Fettuccine Discovered On Mars Suggests Life On Neighboring Planet
Is this the moment we’ve all been waiting for? Has life finally been discovered on another planet in our own solar system?
According to some scientists, the answer to that could confidently be a resounding YES!
Fox News reports,
According to a new research paper published in the scientific journal Astrobiology, rocks that look like the Italian pasta fettuccine may be the clearest sign that bacteria, known as Sulfurihydrogenibium yellowstonense, lived on ancient Mars.
“If we see the deposition of this kind of extensive filamentous rock on other planets, we would know it’s a fingerprint of life,” University of Illinois geology professor Bruce Fouke said in a statement. “It’s big and it’s unique. No other rocks look like this. It would be definitive evidence of the presence of alien microbes.”
Fouke added credence to the notion that Sulfurihydrogenibium yellowstonense may have been on ancient Mars, stating that the bacteria descended from other bacteria that lived on Earth approximately 2.35 billion years ago, prior to the oxygenation of our planet.
So how exactly was this supposed to come about? Did the bacteria live on Earth and somehow made it’s way to Mars? I’m not saying it didn’t or couldn’t happen, but how would it have gotten there?
Maybe billions of years ago an asteroid passed by the Earth remarkably close and picked up some of these bacteria along the way and crashed into Mars.
Science Daily reports,
“Taken together, these traits make it a prime candidate for colonizing Mars and other planets,” Fouke said.
And because it catalyzes the formation of crystalline rock formations that look like layers of pasta, it would be a relatively easy life form to detect on other planets, he said.
The unique shape and structure of rocks associated with Sulfuri result from its unusual lifestyle, Fouke said. In fast-flowing water, Sulfuri bacteria latch on to one another “and hang on for dear life,” he said.

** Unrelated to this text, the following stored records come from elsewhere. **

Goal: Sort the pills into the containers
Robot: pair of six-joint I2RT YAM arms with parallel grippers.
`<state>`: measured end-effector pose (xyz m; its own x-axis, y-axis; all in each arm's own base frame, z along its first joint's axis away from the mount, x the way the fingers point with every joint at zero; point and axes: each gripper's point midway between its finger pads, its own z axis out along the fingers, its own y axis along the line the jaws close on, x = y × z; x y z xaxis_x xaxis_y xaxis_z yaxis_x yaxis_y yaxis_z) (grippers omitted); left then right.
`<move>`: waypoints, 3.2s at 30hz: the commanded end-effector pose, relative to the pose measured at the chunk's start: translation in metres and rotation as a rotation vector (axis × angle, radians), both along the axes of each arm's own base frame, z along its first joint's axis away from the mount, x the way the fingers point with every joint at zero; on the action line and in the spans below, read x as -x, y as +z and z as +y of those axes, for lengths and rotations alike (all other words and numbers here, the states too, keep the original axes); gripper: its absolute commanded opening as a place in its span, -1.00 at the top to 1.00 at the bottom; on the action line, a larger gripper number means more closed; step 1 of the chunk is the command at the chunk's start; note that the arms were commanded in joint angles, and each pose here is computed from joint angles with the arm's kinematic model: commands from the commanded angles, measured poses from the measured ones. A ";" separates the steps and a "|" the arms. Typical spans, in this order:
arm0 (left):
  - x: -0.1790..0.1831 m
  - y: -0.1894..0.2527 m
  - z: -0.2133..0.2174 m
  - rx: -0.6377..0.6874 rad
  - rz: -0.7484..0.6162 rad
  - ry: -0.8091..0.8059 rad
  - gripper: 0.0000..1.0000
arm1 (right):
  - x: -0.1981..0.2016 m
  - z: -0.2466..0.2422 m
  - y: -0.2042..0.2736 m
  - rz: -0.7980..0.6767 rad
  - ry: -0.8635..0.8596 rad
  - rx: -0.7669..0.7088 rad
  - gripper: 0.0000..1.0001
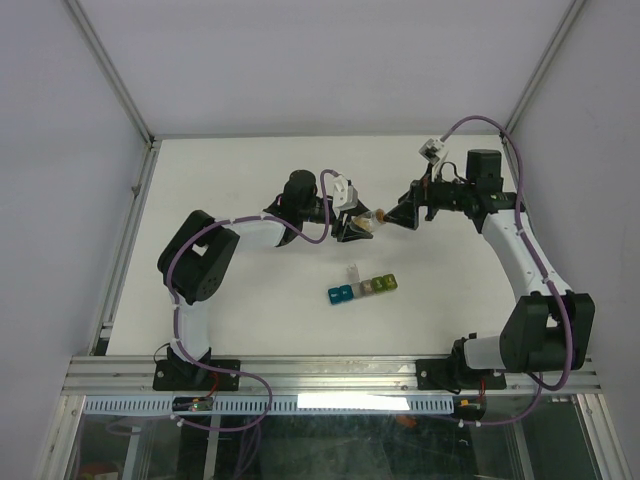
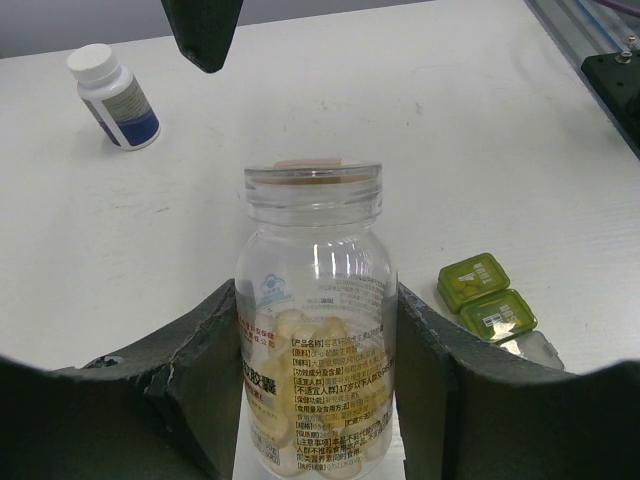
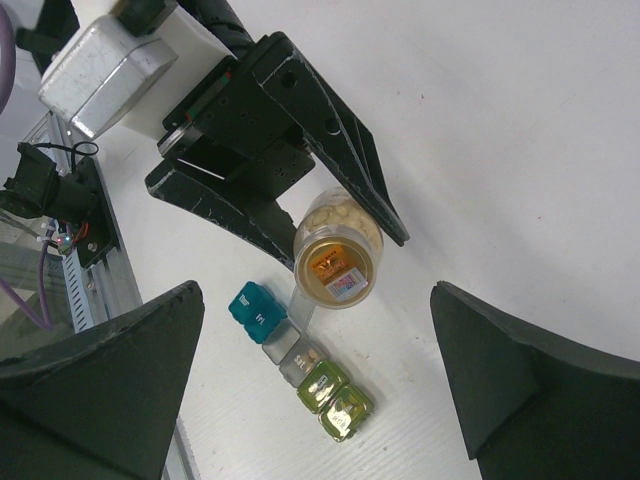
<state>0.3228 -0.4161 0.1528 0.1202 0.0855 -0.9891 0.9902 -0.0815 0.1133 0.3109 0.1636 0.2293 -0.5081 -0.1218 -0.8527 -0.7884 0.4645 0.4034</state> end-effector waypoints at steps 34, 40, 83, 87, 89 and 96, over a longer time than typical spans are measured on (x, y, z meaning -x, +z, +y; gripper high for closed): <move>-0.006 0.027 0.001 0.056 -0.077 0.003 1.00 | 0.006 0.037 -0.011 -0.163 0.138 0.125 0.50; -0.005 0.028 0.002 0.057 -0.078 -0.004 1.00 | 0.024 0.036 -0.011 -0.651 0.501 0.233 0.68; -0.012 0.048 0.021 0.166 -0.127 0.095 1.00 | -0.080 -0.076 -0.146 0.106 -0.312 0.463 0.37; -0.013 0.049 0.023 0.177 -0.132 0.107 1.00 | -0.084 -0.075 -0.165 0.137 -0.304 0.544 0.28; -0.013 0.051 0.023 0.182 -0.137 0.113 1.00 | -0.085 -0.074 -0.170 0.137 -0.302 0.568 0.21; -0.012 0.051 0.024 0.187 -0.139 0.116 1.00 | -0.085 -0.073 -0.181 0.141 -0.291 0.625 -0.16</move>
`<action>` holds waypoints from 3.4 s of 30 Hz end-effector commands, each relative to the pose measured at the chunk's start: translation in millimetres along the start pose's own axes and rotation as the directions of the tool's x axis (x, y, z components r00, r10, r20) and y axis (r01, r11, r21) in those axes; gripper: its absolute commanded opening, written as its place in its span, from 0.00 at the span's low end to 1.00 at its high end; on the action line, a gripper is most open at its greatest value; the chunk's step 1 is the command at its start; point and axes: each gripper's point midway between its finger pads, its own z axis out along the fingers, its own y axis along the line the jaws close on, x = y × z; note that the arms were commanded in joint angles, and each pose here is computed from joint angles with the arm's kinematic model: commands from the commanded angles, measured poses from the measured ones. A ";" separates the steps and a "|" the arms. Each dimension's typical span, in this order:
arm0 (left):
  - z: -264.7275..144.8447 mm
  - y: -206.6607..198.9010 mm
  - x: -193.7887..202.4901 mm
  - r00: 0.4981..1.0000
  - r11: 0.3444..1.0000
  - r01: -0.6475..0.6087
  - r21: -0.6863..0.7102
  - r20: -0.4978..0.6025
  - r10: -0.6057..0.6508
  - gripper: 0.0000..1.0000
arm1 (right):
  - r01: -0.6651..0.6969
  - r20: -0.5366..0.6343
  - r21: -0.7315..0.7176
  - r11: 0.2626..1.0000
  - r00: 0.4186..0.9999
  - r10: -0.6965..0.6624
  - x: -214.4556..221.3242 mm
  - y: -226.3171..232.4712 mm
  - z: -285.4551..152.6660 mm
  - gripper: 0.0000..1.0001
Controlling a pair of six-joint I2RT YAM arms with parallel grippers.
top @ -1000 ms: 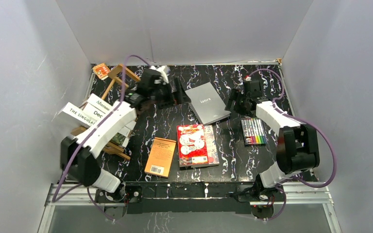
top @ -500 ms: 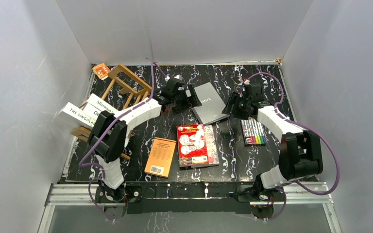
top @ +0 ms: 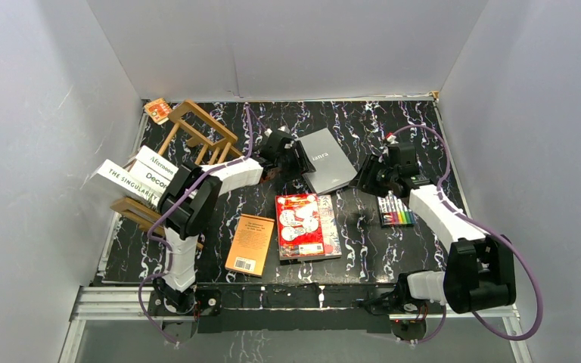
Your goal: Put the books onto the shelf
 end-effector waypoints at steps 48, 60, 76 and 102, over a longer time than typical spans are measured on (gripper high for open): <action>-76.9 -82.3 -38.6 0.941 0.888 0.288 0.357 -0.276 -0.194 0.00 | -0.168 0.121 -0.076 0.983 0.977 0.176 -40.4 17.5 -26.5 0.91; -129.8 -30.7 24.7 0.937 0.919 0.265 0.291 -0.301 -0.175 0.00 | -0.181 0.019 -0.156 0.971 0.982 0.186 -9.4 14.1 -0.4 0.96; -130.0 10.2 37.2 0.963 0.979 0.138 0.150 -0.252 -0.097 0.09 | -0.137 -0.100 -0.238 0.962 0.988 0.116 0.5 13.1 47.7 0.95; -46.5 17.1 1.8 0.981 0.963 0.191 0.188 -0.053 -0.185 0.82 | -0.168 -0.155 -0.352 0.921 0.981 0.120 26.2 20.2 50.6 0.82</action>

“They form tightly wound cables that wave like a flag that is fixed on one end,” he said. The waving cables keep other microbes from attaching. Sulfuri also defends itself by oozing a slippery mucus.
“These Sulfuri cables look amazingly like fettuccine pasta, while further downstream they look more like capellini pasta,” Fouke said. The researchers used sterilized pasta forks to collect their samples from Mammoth Hot Springs in Yellowstone National Park.
While this isn’t necessarily “alien life” (that we know of anyway), it’s still a big step in the discovery of life and abnormal conditions that life can exist in.
I’m still going to hold out for the day that some intelligent life is discovered on another planet, hopefully it will be Mars, but who knows because it’s hard enough to find intelligent life nowadays on Earth.